To address this trend, as usual, ideology trumped common sense (let alone humanity). In the late 90s our government representatives began to privatize to improve the efficiency of our correctional system. So from the year 2000 to the end of 2009 the use of private prisons increased by 120% for federal inmates and 33% for the states, even though the overall US prison population increased by only 16%.

Did this free-market magic work? Not as we traditionally understand free markets. To begin with, private prison corporations, or PPCs, have only one client: the government. Not much free market competition here… Where can growth of profits come from? Either from a reduction of costs, or from increasing the number of “clients” — inmates. And where does a substantial portion of PPC profits go for further growth? No surprise here either: to support, sponsor, or even draft model legislation such as “three-strikes,” “truth-in-sentencing,” and “immigration-enforcement” laws that do very little to reduce serious crime but an awful lot to increase the number of “clients” for incarceration (the list of studies supporting this contention abound).

Since 2000, through their Political Action Committees (PACs) and their own employees, PPCs have given over 6 million dollars to state politicians and almost a million to federal politicians to further the status quo. (Thank you “Citizens United”!). And this does not account for lobbying expenses and the revolving-door of correctional system managers and government appointments.
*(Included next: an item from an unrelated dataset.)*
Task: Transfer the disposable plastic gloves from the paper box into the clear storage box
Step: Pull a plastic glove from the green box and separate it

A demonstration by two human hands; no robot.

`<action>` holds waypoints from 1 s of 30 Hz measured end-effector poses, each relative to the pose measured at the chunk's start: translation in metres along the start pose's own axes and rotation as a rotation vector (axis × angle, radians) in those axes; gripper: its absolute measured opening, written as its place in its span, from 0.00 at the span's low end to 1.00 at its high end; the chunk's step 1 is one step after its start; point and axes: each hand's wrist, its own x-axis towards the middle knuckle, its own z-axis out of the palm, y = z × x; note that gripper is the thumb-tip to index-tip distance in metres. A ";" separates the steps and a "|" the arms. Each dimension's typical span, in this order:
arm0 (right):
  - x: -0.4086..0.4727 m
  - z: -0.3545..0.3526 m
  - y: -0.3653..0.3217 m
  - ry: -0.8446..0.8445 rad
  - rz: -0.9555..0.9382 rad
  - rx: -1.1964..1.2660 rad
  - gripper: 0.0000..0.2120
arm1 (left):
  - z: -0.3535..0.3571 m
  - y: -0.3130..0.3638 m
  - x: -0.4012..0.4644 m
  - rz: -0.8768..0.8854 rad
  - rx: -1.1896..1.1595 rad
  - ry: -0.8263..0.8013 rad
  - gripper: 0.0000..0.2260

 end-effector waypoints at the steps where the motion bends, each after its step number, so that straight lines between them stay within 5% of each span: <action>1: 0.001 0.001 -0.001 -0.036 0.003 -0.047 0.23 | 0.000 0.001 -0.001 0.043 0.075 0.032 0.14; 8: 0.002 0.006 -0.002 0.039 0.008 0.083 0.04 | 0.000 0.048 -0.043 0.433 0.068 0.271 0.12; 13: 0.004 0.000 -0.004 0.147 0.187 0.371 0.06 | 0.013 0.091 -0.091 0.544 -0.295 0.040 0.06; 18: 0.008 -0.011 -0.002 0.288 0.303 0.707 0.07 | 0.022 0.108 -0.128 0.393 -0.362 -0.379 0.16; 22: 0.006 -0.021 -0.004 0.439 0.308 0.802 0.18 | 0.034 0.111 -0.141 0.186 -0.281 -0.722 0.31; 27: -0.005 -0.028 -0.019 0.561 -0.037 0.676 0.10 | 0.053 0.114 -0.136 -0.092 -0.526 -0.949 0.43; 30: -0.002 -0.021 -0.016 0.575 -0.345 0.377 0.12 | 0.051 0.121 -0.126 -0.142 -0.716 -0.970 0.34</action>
So, just to recap, we have a private prison industry with a significant financial interest in incarcerating as many Americans as possible and the funds to lobby legislators for stricter sentencing laws, paired with an Attorney General (with ties to that same industry) openly dedicated to locking up as many offenders as possible for as long as possible. Despite a widespread, bipartisan consensus that criminal justice reform is absolutely essential, we’ve allowed millions of Americans to become trapped in a cycle of incarceration and disenfranchisement. This isn’t anything new, but unless we stand up to Sessions and the expansion of the private prison industry, things are going to get much, much worse.